• Exercise directions
Please return only the lines from the one holding "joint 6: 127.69" through the one holding "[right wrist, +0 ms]", exactly as they appear in the records below, both ends included.
---------------
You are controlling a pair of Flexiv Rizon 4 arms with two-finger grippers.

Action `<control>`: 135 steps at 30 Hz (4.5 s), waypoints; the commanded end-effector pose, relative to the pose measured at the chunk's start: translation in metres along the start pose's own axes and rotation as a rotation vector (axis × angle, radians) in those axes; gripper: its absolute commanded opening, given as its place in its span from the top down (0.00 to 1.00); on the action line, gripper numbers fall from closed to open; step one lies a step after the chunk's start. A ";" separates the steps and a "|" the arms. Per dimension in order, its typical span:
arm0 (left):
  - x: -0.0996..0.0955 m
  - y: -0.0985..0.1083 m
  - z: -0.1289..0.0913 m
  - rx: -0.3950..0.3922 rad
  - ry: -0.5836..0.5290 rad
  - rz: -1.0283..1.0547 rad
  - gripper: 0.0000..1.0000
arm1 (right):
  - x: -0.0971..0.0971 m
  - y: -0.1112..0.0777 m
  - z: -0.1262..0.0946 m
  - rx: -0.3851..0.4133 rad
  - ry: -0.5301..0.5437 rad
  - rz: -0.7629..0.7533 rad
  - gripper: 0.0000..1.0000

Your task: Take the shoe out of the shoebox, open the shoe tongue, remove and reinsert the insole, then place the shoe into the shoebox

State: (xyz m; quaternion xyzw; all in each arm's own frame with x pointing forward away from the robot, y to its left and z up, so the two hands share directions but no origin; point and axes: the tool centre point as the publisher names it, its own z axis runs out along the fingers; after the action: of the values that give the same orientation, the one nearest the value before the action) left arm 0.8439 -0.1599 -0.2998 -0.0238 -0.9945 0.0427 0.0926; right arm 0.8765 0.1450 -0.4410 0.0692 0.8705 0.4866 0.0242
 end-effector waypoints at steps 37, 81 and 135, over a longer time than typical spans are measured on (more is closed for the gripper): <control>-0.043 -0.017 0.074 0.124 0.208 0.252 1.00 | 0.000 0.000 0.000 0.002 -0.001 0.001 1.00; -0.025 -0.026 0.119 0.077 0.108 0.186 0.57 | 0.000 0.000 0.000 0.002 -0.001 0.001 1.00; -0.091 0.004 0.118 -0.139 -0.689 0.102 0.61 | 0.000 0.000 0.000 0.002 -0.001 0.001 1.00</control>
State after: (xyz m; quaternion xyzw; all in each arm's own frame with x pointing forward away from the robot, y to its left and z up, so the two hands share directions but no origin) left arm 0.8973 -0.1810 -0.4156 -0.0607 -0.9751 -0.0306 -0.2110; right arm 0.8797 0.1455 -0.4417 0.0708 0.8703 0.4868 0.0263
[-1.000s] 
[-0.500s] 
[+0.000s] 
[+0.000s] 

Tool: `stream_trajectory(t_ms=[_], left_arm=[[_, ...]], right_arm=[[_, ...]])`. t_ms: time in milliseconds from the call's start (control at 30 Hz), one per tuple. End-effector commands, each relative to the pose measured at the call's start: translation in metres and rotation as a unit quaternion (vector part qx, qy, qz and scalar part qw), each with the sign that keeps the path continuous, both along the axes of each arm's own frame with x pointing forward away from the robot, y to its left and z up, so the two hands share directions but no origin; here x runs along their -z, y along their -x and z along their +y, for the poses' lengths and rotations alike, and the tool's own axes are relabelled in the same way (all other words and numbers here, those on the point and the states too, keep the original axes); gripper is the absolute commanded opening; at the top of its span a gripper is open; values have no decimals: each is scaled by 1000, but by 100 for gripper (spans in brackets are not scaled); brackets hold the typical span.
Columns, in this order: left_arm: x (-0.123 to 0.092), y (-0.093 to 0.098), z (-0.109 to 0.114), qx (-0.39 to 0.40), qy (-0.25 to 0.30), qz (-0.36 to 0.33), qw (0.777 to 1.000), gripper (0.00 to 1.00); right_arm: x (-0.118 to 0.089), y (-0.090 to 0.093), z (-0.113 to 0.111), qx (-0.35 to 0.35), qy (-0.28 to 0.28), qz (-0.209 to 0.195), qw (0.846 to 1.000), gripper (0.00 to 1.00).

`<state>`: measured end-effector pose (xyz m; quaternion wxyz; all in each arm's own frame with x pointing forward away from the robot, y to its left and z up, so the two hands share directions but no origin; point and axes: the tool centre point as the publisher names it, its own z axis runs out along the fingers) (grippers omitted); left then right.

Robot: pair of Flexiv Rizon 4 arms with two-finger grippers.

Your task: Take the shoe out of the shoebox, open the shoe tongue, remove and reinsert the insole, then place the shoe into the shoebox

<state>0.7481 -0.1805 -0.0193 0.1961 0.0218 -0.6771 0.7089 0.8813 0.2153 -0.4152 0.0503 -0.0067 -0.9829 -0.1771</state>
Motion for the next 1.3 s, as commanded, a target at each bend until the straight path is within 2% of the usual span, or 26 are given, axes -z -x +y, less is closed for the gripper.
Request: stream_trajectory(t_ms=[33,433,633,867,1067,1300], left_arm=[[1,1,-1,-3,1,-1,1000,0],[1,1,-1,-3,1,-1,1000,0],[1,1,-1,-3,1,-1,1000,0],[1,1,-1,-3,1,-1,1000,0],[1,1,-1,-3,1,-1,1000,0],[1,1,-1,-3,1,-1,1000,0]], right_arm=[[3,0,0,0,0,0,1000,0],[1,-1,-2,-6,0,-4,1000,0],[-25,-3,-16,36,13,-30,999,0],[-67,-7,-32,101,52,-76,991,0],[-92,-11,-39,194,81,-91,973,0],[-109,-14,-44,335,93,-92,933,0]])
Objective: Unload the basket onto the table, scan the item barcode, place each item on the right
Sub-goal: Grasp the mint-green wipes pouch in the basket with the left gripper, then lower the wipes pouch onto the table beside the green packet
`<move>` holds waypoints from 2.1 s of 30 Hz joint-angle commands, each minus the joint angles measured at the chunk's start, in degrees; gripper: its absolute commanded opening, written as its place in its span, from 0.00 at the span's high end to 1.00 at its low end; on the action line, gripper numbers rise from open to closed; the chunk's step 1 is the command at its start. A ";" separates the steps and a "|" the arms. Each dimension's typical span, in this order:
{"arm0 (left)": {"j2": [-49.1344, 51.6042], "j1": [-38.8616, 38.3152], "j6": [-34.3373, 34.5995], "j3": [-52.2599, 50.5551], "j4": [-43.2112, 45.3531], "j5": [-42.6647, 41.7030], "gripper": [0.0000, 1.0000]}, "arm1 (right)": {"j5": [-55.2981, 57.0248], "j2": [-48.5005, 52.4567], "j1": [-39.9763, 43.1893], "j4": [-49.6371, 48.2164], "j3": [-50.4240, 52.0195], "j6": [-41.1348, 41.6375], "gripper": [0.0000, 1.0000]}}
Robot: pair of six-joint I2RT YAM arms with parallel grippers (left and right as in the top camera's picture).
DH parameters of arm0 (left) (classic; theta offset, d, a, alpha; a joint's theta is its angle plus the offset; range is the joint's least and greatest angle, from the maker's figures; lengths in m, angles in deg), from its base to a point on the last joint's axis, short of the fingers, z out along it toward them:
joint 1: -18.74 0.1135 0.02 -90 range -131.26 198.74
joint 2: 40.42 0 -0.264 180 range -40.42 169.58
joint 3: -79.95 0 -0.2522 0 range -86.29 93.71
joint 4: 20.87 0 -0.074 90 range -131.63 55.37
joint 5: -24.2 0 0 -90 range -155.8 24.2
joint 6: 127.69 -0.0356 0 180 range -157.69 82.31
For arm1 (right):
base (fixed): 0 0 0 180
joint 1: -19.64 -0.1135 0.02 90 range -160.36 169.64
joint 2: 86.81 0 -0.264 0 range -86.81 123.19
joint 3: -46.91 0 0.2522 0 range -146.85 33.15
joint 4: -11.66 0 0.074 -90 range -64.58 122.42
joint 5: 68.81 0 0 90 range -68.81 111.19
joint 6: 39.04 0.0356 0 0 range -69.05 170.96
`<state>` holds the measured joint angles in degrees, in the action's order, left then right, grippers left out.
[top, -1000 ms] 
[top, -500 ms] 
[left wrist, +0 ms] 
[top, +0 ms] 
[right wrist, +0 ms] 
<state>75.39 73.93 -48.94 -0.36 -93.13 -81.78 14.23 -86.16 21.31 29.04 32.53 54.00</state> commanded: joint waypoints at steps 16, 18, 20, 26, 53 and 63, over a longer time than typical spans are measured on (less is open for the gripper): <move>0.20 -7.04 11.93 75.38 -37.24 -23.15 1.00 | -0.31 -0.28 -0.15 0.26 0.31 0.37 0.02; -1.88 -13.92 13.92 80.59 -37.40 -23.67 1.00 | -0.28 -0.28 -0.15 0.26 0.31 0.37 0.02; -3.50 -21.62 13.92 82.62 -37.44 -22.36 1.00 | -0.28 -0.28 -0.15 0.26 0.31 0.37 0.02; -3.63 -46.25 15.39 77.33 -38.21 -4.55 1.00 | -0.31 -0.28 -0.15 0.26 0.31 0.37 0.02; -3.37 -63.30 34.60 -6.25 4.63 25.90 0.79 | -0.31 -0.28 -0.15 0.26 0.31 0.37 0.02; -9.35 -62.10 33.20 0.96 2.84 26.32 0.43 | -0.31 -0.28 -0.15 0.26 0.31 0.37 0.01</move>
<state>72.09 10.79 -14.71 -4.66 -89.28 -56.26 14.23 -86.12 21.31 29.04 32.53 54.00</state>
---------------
• Response for this exercise
joint 6: 127.69 -0.0356 0 180 range -157.69 82.31
For arm1 (right):
base (fixed): 0 0 0 180
joint 1: -19.64 -0.1135 0.02 90 range -160.36 169.64
joint 2: 86.81 0 -0.264 0 range -86.81 123.19
joint 3: -46.91 0 0.2522 0 range -146.85 33.15
joint 4: -11.66 0 0.074 -90 range -64.58 122.42
joint 5: 68.81 0 0 90 range -68.81 111.19
joint 6: 39.04 0.0356 0 0 range -69.05 170.96
`<state>` holds the measured joint angles in degrees, in the action's order, left then right, grippers left out.
[top, -1000 ms] 
[top, -500 ms] 
[left wrist, +0 ms] 
[top, +0 ms] 
[right wrist, +0 ms] 

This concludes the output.